Hello world. Goodbye. I’m sophisticated.
In entered a boy named Luke, who is an average man in every way, shape, and form. His nickname is “L Swag”. He is a normal kid by day, and a ninja by night.
Suddenly, the Fire Nation attacked! Our heroes had little time to prepare for the battle. Then Herb slowly took off hit hat and revealed his toupe. Underneath was a misadventure full of whimsy and unimaginable pain.
You’re tough, Pine Tree. I like you. But we cannot be together; the forest people would not approve. Sometimes the strangest things happen when you least expect it.
A girl had a dream of comic con. One fateful day, a prince approached the maiden of security with a proposition, “Come with me to the land of Animania (Japan), a lovely ocean side country of wonders. She consented to his offer and could not believe the sights and flavors of this wondrous land.
The animals, with their colors and dancing, a sight of awe. The flavors of the smokehouse filled her nostrils and belly with glee.
Good morning, and welcome to today’s edition of the CTCon Times. Today, we lead the news with some late breaking action from…Jeff Pawllson, con action news kitty on scene; meow meow meow. But seriously, things are looking bad here. There was an eye witness on the scene that spoke of a horror they had never seen before.
They say it was too horrible to describe, but I will anyway.
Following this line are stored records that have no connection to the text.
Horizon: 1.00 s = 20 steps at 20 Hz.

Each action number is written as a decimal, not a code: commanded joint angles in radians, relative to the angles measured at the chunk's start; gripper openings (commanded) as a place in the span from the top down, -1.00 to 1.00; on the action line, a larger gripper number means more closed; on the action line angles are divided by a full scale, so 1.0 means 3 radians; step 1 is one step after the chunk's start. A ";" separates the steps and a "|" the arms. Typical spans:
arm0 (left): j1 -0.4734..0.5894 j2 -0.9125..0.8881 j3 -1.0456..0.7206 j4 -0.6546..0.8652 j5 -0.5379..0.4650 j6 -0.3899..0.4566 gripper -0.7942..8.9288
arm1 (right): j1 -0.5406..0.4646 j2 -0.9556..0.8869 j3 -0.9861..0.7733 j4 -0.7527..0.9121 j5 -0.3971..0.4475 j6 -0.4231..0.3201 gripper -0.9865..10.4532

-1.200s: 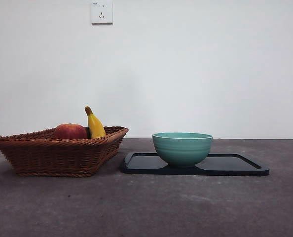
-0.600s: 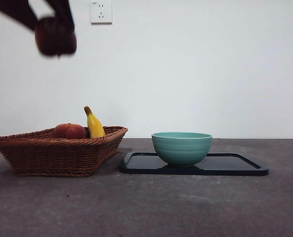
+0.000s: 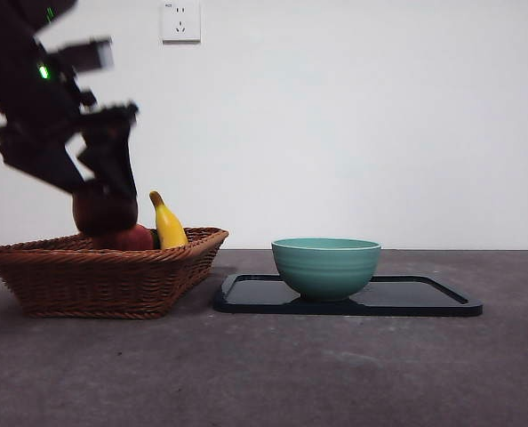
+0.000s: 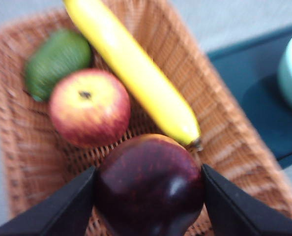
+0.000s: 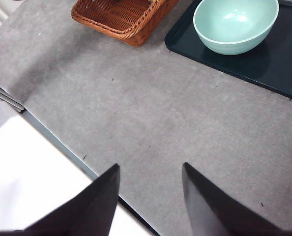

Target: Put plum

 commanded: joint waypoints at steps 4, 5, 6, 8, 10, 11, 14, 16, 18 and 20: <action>-0.0004 0.0408 0.0042 0.0221 -0.0004 0.0055 0.27 | 0.0018 0.0008 0.0029 0.0038 0.0000 -0.0011 0.47; -0.0004 0.0460 0.0042 0.0235 -0.0004 0.0081 0.27 | 0.0018 0.0008 0.0029 0.0038 0.0001 -0.0009 0.47; -0.0004 0.0509 0.0042 0.0237 -0.0005 0.0127 0.27 | 0.0018 0.0008 0.0029 0.0039 0.0001 0.0004 0.47; 0.0006 0.0580 0.0042 0.0215 -0.0004 0.0165 0.27 | 0.0018 0.0008 0.0029 0.0042 0.0003 0.0024 0.47; 0.0006 0.0590 0.0042 0.0215 -0.0004 0.0167 0.27 | 0.0018 0.0008 0.0029 0.0053 0.0004 0.0025 0.47; 0.0006 0.0589 0.0042 0.0215 -0.0005 0.0167 0.26 | 0.0018 0.0008 0.0029 0.0065 0.0004 0.0025 0.47; 0.0006 0.0589 0.0045 0.0201 -0.0004 0.0161 0.06 | 0.0018 0.0008 0.0029 0.0103 0.0003 0.0029 0.47; 0.0005 0.0587 0.0060 0.0196 -0.0004 0.0160 -0.07 | 0.0018 0.0008 0.0029 0.0127 0.0001 0.0038 0.47; 0.0005 0.0573 0.0066 0.0195 -0.0004 0.0088 -0.07 | 0.0018 0.0008 0.0029 0.0128 0.0003 0.0041 0.47; 0.0005 0.0509 0.0066 0.0189 -0.0005 0.0053 -0.07 | 0.0018 0.0008 0.0029 0.0128 0.0003 0.0041 0.47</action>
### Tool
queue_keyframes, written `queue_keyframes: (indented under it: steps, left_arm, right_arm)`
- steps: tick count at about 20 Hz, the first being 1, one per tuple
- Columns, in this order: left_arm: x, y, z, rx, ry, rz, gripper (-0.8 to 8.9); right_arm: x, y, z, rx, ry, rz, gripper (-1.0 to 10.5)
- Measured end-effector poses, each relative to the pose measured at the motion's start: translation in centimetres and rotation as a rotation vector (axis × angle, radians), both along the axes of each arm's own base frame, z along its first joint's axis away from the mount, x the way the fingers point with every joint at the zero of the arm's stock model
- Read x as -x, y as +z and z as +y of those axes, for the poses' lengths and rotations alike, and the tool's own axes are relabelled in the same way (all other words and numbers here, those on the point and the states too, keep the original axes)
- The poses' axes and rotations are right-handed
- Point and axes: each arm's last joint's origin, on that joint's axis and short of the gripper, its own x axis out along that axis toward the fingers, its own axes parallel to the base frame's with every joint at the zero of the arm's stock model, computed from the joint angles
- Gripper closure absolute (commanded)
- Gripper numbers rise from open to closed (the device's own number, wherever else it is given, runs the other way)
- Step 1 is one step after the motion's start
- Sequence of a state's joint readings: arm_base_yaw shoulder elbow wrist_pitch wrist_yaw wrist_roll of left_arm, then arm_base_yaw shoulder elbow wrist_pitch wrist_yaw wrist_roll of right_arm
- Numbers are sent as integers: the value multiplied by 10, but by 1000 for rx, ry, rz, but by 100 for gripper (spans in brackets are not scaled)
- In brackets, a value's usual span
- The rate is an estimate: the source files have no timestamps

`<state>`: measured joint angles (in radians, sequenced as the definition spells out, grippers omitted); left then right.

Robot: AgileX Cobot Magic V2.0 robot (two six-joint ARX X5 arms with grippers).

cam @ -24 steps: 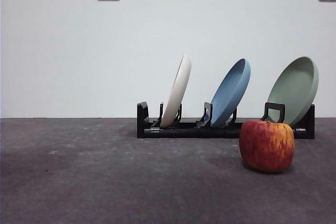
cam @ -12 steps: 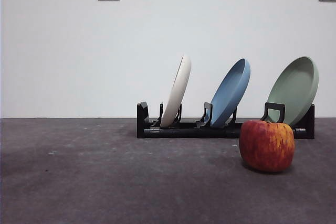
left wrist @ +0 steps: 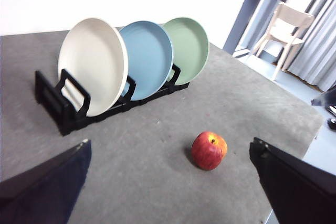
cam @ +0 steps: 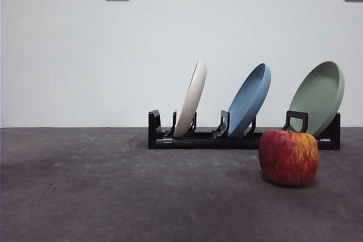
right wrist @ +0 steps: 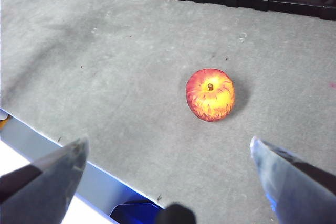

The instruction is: Take the yellow plate from the plate rack,put the plate on the table,take the apple from the table,put the apple in the plate

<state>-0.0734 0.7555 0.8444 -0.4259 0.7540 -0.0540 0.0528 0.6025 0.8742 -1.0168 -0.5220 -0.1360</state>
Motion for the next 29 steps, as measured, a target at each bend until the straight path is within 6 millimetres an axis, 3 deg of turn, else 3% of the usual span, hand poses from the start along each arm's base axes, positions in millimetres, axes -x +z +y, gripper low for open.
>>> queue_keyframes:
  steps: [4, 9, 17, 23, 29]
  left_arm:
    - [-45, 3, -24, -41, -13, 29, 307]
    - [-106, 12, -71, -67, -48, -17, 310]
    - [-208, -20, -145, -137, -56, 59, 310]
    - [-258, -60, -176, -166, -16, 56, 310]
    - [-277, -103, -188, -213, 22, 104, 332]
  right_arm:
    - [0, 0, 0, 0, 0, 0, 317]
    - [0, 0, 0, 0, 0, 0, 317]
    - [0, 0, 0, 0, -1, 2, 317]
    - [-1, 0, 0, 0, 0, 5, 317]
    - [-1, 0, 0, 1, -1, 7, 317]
They say someone parading around in what could only be described as a moshpit of conflicting colors and textures; the person tried, but failed to combine as many costumes and fandoms as possible. They had the arm of Edward Elric, the foot of a dragon, the arm of Guts, the hair of the guy from GSI, with a beehive on his head. And it was heard to say, “I SHIP IT!” So then someone passed out on the con floor as usual.
In the con, there appeared a haunted house, complete with intrepid adventurers, troop 624, professor rap, a gypsy with a cross, beef slagpunch, the crazy one who became possessed by a murder ghost, and finally the bleedy one.
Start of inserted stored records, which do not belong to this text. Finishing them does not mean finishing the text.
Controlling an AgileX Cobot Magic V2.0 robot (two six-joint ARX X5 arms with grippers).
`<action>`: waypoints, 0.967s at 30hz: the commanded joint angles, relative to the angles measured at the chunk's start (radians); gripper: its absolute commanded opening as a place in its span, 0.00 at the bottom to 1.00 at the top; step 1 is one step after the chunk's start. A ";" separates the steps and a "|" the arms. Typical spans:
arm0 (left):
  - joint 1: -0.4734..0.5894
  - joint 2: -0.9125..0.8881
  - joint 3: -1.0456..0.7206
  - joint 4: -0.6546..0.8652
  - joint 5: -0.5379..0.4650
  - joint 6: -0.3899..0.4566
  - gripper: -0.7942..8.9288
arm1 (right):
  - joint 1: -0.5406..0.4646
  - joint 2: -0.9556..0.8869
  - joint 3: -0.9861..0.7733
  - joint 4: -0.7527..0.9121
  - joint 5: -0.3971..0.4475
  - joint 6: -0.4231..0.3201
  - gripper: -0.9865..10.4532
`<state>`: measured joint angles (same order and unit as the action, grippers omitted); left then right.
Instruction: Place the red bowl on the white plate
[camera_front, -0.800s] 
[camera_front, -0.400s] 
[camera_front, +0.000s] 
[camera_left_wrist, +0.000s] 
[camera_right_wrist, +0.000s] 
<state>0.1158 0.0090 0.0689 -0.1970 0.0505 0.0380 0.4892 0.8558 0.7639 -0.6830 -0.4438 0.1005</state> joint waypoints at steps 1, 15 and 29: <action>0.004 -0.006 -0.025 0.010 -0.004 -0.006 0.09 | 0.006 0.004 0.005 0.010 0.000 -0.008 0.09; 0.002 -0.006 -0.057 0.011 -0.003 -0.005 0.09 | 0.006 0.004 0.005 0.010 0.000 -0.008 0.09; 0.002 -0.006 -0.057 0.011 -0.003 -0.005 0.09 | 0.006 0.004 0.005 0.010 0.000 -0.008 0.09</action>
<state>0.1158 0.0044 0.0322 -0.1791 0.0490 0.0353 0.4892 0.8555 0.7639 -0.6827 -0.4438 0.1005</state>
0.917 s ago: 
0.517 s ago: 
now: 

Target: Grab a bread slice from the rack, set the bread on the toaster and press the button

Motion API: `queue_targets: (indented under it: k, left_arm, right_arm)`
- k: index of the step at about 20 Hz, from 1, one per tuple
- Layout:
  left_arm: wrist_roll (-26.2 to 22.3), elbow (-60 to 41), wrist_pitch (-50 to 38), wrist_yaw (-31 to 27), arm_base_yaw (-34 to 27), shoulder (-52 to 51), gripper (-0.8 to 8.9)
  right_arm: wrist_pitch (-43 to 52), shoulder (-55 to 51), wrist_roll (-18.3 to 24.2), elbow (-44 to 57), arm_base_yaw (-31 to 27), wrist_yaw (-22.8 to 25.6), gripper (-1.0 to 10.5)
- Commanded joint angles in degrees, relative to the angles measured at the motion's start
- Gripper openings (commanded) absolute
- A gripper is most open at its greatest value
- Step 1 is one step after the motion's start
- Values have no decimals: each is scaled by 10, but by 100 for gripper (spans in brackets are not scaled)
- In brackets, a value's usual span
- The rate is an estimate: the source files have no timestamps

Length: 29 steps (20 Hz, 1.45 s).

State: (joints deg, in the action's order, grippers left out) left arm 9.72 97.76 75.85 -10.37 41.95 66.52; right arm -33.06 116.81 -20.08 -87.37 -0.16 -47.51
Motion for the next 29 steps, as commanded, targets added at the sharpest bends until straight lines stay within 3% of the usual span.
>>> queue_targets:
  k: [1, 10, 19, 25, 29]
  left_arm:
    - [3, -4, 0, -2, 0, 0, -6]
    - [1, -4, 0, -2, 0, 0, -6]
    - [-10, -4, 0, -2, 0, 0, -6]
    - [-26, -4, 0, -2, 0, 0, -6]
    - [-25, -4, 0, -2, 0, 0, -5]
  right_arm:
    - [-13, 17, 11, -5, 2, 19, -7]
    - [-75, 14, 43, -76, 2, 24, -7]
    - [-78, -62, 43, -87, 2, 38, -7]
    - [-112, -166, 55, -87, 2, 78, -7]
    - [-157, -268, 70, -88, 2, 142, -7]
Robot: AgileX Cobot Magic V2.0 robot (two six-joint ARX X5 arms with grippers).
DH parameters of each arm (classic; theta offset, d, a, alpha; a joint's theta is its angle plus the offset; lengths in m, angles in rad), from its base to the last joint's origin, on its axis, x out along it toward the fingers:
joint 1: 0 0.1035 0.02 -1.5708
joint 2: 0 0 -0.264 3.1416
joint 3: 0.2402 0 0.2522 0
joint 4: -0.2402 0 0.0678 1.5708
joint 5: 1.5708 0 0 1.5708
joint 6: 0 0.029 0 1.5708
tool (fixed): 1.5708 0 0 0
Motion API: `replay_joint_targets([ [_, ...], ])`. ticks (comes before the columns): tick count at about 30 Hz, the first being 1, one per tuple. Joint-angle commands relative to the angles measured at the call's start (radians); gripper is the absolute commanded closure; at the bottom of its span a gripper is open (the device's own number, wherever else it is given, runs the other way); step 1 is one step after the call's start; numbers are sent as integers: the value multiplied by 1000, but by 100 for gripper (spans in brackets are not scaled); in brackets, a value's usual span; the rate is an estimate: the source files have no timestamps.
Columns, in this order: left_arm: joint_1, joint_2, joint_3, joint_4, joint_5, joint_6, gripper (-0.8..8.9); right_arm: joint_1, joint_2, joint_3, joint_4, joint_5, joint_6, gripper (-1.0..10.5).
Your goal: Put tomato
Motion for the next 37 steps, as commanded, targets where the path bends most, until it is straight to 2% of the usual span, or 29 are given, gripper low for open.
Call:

And then time suddenly shifted backwards. It was then they understood that to save the future they must destroy the past. But the past was only an illusion. n,htk heoo —DATA CONNECTION LOST—it s eon
I need to get out of the vault, however I must watch out for the radiation. Must get cola. End transmission.
Then, all of a sudden Mr. Freeze broke in and started freezing everyone. Luckily the Justice League banned together to restore order. And the Grinch took everyone’s purses. Malificent showed up wreak her own brand of havoc. but she was the only one with a knack for destruction.
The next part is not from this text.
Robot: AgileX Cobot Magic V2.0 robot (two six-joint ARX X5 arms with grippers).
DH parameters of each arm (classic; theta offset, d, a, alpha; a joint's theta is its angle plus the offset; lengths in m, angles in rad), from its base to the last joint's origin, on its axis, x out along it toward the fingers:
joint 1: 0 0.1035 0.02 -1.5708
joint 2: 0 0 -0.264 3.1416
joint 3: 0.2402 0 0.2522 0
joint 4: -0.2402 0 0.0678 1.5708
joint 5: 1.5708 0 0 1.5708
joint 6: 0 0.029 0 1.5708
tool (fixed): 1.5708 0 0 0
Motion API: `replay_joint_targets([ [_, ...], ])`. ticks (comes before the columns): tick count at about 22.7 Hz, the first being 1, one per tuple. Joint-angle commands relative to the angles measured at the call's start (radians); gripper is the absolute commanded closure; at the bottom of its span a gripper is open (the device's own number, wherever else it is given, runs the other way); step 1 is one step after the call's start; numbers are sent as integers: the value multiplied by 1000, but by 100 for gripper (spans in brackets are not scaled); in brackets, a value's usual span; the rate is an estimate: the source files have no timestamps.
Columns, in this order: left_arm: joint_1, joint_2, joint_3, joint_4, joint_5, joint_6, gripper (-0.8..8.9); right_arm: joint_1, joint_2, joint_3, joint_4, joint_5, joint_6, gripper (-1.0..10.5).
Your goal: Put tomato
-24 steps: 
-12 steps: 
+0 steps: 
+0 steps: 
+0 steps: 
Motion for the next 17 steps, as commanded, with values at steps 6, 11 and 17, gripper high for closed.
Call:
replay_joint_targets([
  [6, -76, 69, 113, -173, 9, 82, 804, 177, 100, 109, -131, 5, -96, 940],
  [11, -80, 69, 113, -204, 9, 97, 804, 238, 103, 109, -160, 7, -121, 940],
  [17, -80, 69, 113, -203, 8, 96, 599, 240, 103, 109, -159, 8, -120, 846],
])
But always there are the gophers. And the cockroaches run fast. The cockroaches will inherit the earth because the humans have not proven worthy. The real problem would be if the bees found out.
I am not human. I am not dragon. I am neither. No one. Then the situation changed like V Tach after a defibrillator shock. The EMS Gods sent her, Asenath Mendard, not the heroine Arkham Massachusetts needed, but the one they deserved. All five foot four inches, one hundred and thirty five pounds of blue eyeliner’d paramedic crazy. And her sidekick Uncle Kew.
Standing here at the typewriter, he realized just how hard it was to think of th emost important thing to say. Then it came to him. “Thanks for letting me play on your wonderful machine!” He picked it up and ran. As he was running, he tripped over a man who was lying on the ground trying to capture a pokemon. ARGH! My typewriter!